The problem is now reality is in some areas coming to match the propaganda. There is a lot of extraneous matter in green waste. Some householders are not so fussy about what they throw into the green waste bins when segregating rubbish. A bigger problem is collection of organic waste in parks and road sweeping. In amongst the fallen leaves are all sorts of other stuff. Theoretically this is screened out at the processing plants, but obviously what the tekkies are finding in the fields shows this screening is less than effective. Aluminium is not magnetic, so has to be sorted out by hand.

The result of poor sorting means that shredded aluminium is getting into the fields. And its causing problems for those hobbyists who want to use an electronic tool to hoover those fields for archaeological collectibles. The aluminium is slowing down the searching sites by producing too many signals.

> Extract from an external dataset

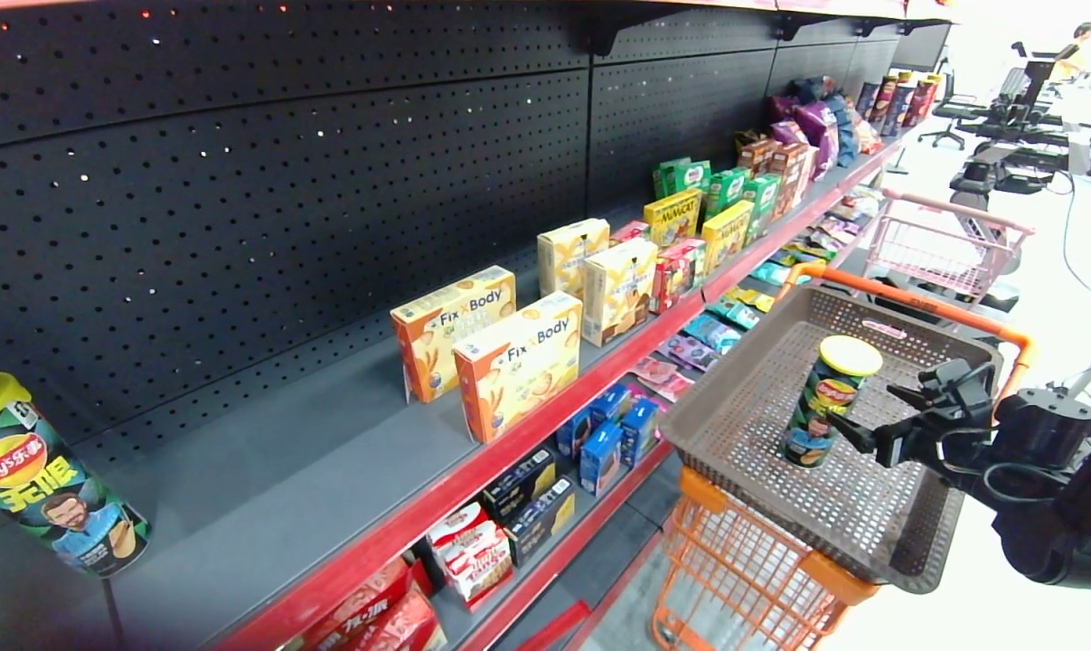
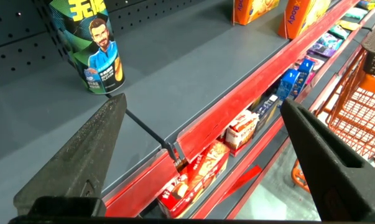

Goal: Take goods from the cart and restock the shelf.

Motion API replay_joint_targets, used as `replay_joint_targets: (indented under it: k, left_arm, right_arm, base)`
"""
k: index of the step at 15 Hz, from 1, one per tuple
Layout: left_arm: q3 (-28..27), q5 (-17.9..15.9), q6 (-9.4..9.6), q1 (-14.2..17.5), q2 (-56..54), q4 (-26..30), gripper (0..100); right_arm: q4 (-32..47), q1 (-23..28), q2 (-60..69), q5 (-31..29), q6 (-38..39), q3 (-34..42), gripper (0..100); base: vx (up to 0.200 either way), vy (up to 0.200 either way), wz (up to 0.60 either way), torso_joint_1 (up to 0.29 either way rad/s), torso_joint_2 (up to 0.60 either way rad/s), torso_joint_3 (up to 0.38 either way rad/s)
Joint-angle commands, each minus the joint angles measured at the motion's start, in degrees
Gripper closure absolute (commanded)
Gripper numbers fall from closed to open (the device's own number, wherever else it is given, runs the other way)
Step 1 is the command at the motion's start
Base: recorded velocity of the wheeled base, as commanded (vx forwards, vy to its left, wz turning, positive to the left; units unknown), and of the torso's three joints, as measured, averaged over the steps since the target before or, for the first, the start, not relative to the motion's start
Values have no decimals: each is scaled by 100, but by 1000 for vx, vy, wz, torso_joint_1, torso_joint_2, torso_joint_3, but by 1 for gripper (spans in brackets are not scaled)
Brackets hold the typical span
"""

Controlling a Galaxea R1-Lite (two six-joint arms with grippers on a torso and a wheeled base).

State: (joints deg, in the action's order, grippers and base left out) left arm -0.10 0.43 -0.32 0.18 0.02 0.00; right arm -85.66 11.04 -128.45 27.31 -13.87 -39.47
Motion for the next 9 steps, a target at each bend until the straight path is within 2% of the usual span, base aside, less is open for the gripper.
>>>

Hence the campaign.

A comment that encapsulates the issue and deserves immortalising as the spirit of the campaign:
I have lost a Romano British temple/shrine to it…
What that means is at least one Roman temple will not be so heavily looted of its archaeological content as the rest as a result of 'green' farming methods using poorly sorted compost.

The reason why metal detectorists in the past few weeks have become interested in (even militant about) this issue is because people are now noticing they are losing searchable fields, rather than because they’re suddenly growing a conscience about fragile resources. If they were so interested in countryside conservation, why were they silent when this problem first became prominent some five or six years ago? This is not a problem just in the UK (Deborah K. Rich, 'Taking out the trash: Municipal green waste needs cleaning up', The Chronicle  November 7, 2007). It surely is in improving methods used to screen waste that the answer lies. Why are metal detectorists calling to "ban" it for selfish reasons when the problem should be addressed by improving screening? I think the problem is the simplified black-and-white world many of them seem to live in.

For a rather less extreme response to the problem:  'Contamination of green waste can result in non-collection or the waste going to landfill' St Albans council News release: 18 October 2011.